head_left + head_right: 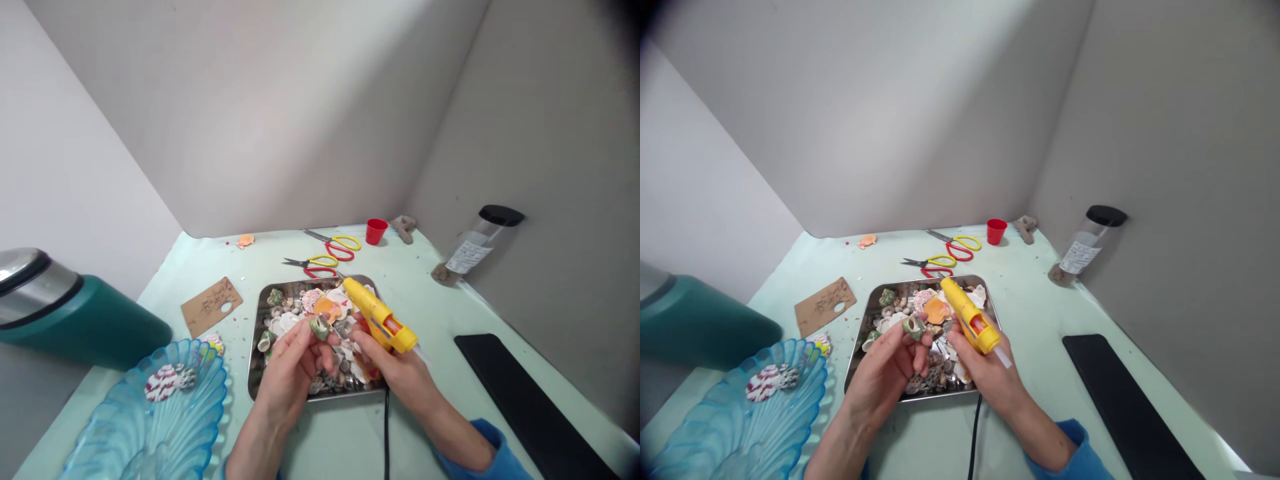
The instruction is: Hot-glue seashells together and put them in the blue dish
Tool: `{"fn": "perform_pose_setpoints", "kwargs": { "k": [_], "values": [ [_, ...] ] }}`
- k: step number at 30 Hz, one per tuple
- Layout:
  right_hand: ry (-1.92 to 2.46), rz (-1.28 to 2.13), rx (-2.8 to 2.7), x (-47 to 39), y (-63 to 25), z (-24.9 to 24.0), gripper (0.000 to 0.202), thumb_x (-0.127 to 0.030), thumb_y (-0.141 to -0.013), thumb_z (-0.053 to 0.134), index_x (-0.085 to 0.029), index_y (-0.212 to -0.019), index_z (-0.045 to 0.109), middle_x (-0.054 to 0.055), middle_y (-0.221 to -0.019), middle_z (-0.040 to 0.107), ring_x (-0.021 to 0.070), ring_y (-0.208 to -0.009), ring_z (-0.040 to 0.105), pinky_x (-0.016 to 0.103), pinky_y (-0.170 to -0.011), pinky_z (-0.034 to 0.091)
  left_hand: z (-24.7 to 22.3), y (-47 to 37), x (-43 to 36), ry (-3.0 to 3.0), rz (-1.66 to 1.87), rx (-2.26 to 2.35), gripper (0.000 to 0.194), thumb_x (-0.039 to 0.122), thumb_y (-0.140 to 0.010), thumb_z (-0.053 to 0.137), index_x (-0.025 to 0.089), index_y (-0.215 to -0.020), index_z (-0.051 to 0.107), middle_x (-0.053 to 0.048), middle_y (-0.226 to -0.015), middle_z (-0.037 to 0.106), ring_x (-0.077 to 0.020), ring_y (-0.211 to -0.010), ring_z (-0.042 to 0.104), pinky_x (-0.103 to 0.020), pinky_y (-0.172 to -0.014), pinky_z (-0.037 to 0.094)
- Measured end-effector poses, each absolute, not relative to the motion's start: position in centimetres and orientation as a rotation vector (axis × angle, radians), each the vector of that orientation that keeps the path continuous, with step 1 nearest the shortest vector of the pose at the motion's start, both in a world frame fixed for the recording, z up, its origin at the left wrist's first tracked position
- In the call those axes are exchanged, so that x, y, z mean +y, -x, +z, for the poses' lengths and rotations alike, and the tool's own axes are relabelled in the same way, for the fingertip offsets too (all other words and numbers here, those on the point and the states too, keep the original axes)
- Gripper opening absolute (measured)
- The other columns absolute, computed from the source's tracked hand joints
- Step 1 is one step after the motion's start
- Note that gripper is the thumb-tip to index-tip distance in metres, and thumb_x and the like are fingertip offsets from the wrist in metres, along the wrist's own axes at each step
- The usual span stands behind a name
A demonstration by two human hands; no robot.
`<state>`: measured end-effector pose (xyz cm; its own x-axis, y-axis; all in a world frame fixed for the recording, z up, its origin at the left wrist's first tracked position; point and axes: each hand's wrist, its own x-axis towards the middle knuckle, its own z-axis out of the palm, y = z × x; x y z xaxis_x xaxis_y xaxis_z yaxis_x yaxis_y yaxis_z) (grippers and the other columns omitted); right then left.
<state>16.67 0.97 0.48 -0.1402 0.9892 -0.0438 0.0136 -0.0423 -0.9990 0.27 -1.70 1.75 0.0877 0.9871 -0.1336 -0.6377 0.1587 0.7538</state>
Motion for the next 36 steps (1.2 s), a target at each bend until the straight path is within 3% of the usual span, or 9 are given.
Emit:
{"fn": "perform_pose_setpoints", "kwargs": {
  "k": [7, 13, 16, 18, 24, 32, 36],
  "values": [
    [1.159, 1.353, -1.318, 0.9, -16.6, 0.5, 0.040, -0.049, -0.079, 0.067, -0.018, -0.102, 0.061, -0.001, -0.073, 0.061, 0.0112, -0.055, 0.051, 0.023, -0.050, 0.044, 2.3, -0.4, -1.8, -0.520, 1.327, 0.726, 0.037, 0.031, -0.084, 0.063, 0.021, -0.120, 0.060, -0.004, -0.088, 0.060, -0.0105, -0.059, 0.051, -0.025, -0.051, 0.046],
    [1.173, 1.337, -1.324, 1.0, -16.6, 0.8, 0.039, -0.050, -0.079, 0.067, -0.017, -0.099, 0.062, -0.001, -0.072, 0.060, 0.0116, -0.057, 0.053, 0.023, -0.053, 0.046, 2.3, -0.4, -1.8, -0.511, 1.291, 0.698, 0.032, 0.038, -0.088, 0.056, 0.016, -0.110, 0.061, -0.002, -0.075, 0.058, -0.0069, -0.047, 0.041, -0.020, -0.042, 0.036],
    [1.199, 1.334, -1.334, 1.0, -16.6, 0.8, 0.040, -0.051, -0.078, 0.066, -0.016, -0.098, 0.062, -0.001, -0.068, 0.059, 0.0114, -0.053, 0.051, 0.023, -0.050, 0.045, 2.4, -0.5, -1.7, -0.542, 1.245, 0.714, 0.033, 0.045, -0.089, 0.052, 0.014, -0.089, 0.063, -0.003, -0.069, 0.059, -0.0060, -0.042, 0.040, -0.020, -0.040, 0.035],
    [1.216, 1.330, -1.352, 1.0, -16.6, 0.7, 0.039, -0.050, -0.078, 0.066, -0.017, -0.099, 0.062, 0.000, -0.071, 0.062, 0.0124, -0.055, 0.053, 0.024, -0.049, 0.046, 2.3, -0.6, -1.6, -0.585, 1.227, 0.758, 0.036, 0.046, -0.089, 0.051, 0.013, -0.081, 0.062, -0.004, -0.067, 0.061, -0.0060, -0.040, 0.041, -0.019, -0.039, 0.035],
    [1.216, 1.315, -1.412, 0.9, -16.7, 0.5, 0.030, -0.044, -0.080, 0.066, -0.020, -0.096, 0.063, 0.002, -0.078, 0.067, 0.0153, -0.059, 0.059, 0.024, -0.048, 0.046, 1.6, -0.5, -1.6, -0.642, 1.249, 0.786, 0.034, 0.046, -0.082, 0.064, 0.013, -0.091, 0.063, -0.004, -0.075, 0.064, -0.0063, -0.046, 0.046, -0.019, -0.041, 0.039],
    [1.162, 1.283, -1.490, 1.1, -16.9, -0.2, 0.025, -0.041, -0.081, 0.066, -0.018, -0.091, 0.064, 0.004, -0.083, 0.068, 0.0174, -0.070, 0.062, 0.028, -0.062, 0.051, 1.5, -0.3, -1.9, -0.601, 1.295, 0.790, 0.031, 0.033, -0.073, 0.077, 0.016, -0.093, 0.062, -0.002, -0.078, 0.066, -0.0092, -0.054, 0.058, -0.023, -0.053, 0.050],
    [1.135, 1.342, -1.494, 1.1, -17.0, -0.5, 0.024, -0.039, -0.083, 0.066, -0.018, -0.093, 0.062, 0.003, -0.080, 0.066, 0.0146, -0.062, 0.060, 0.025, -0.054, 0.049, 1.4, -0.2, -2.0, -0.642, 1.293, 0.762, 0.027, 0.027, -0.071, 0.079, 0.016, -0.091, 0.064, -0.002, -0.083, 0.067, -0.0112, -0.061, 0.061, -0.026, -0.059, 0.053]
  ]
}}
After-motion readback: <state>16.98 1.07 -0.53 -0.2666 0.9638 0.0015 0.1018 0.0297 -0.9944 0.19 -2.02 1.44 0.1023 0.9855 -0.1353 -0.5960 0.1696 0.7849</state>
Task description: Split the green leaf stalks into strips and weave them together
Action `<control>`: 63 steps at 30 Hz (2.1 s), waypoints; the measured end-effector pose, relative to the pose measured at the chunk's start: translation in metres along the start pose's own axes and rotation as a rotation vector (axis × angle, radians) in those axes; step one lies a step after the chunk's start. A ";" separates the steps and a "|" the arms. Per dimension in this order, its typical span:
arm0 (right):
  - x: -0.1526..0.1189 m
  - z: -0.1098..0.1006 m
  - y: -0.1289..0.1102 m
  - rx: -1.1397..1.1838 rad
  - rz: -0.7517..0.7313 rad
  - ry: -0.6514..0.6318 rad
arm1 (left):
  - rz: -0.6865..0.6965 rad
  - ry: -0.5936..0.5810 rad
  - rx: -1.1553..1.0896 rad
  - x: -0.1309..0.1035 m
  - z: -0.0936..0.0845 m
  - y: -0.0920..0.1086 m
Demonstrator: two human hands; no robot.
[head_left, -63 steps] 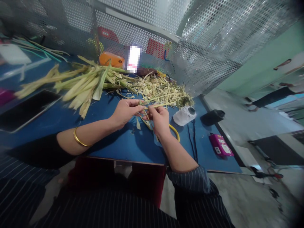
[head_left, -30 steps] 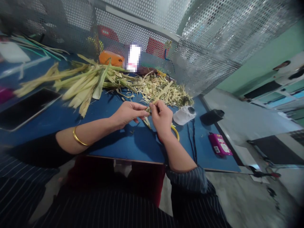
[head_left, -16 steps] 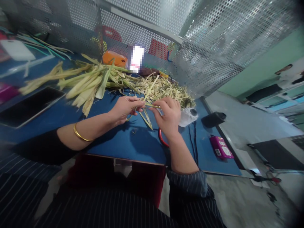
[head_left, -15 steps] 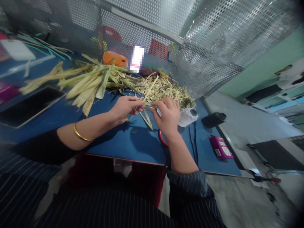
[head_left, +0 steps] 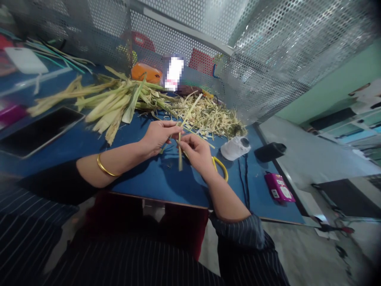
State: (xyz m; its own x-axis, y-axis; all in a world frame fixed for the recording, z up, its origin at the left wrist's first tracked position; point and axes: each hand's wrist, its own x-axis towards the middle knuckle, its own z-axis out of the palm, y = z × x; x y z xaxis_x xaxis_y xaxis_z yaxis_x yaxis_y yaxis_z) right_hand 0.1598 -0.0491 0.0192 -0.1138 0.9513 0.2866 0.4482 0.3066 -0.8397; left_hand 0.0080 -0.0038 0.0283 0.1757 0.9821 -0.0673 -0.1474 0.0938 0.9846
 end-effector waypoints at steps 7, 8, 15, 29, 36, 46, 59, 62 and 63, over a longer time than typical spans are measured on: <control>0.017 -0.010 0.014 0.740 0.350 0.373 | 0.013 0.017 -0.005 -0.001 0.002 0.003; 0.017 -0.012 0.014 0.739 0.306 0.437 | 0.007 0.015 0.005 -0.002 0.003 0.003; 0.004 -0.013 -0.012 0.314 -0.150 0.491 | 0.071 0.010 0.065 -0.001 0.003 0.001; 0.004 -0.014 0.002 -0.358 -0.269 0.393 | 0.148 0.089 0.120 0.002 0.002 0.003; 0.005 -0.015 0.003 -0.425 -0.221 0.382 | 0.152 0.095 0.101 0.005 0.001 -0.001; 0.001 -0.011 0.000 -0.417 -0.084 0.326 | 0.199 0.134 0.200 0.001 0.004 -0.004; 0.001 0.000 0.003 -0.385 -0.149 0.339 | 0.229 0.058 0.237 -0.002 0.008 -0.011; -0.001 0.001 0.003 -0.387 -0.203 0.291 | 0.309 0.000 0.357 0.001 0.003 -0.014; -0.002 0.000 0.002 -0.393 -0.205 0.283 | 0.332 -0.003 0.384 0.002 0.002 -0.014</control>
State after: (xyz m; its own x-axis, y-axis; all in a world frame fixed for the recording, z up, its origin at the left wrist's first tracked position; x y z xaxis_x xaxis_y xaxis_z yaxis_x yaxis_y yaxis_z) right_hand 0.1606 -0.0503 0.0167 -0.0143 0.8101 0.5862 0.7467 0.3986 -0.5326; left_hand 0.0120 -0.0035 0.0142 0.1826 0.9483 0.2596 0.1729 -0.2909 0.9410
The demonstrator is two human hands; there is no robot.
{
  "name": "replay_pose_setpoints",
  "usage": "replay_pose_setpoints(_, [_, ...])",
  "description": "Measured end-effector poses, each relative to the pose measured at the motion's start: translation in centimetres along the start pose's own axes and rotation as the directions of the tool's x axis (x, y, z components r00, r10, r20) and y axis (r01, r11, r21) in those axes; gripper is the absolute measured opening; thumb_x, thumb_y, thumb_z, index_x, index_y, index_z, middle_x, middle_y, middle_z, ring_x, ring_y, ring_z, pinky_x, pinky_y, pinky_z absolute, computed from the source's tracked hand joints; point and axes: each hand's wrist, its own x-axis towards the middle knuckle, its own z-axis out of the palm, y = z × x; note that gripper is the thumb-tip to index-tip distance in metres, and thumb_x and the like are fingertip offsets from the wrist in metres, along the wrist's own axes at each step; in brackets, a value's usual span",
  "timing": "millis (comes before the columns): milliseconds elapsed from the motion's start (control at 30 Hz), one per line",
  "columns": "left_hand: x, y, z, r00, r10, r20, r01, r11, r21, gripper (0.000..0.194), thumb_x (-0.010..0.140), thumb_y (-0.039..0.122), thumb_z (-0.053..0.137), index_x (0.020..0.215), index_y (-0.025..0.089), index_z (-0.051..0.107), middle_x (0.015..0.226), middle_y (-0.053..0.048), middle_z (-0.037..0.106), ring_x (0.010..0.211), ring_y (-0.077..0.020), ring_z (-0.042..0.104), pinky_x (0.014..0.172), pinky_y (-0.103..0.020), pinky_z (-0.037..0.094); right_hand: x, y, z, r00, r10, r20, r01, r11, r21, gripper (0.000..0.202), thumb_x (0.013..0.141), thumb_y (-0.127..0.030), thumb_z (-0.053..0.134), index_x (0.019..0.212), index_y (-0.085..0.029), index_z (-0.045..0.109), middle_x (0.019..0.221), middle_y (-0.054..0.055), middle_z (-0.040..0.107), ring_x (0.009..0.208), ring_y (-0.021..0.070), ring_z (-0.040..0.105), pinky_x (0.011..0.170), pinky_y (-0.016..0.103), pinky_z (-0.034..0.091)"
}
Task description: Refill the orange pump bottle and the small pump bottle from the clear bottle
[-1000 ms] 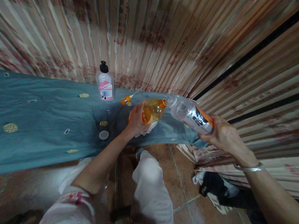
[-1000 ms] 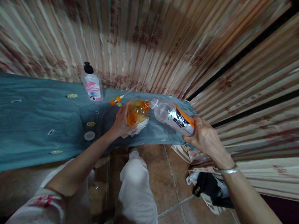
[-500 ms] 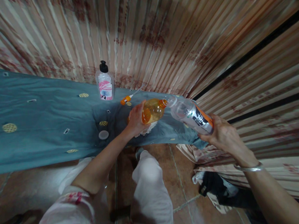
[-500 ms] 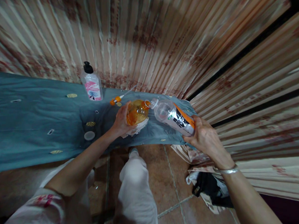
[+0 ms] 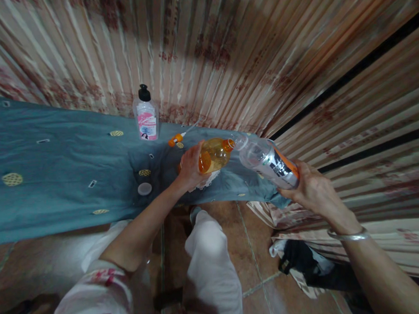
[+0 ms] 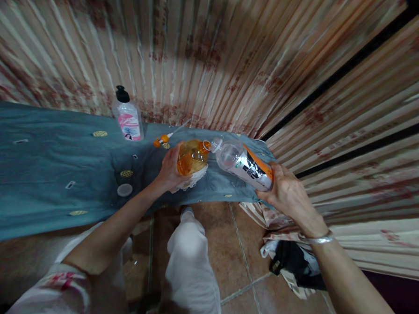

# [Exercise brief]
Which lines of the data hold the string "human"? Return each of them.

# [Solution to the problem]
A demonstration by two human hands; no robot.
Demonstrator: two human hands; no robot.
The demonstrator is two human hands; there is no robot.

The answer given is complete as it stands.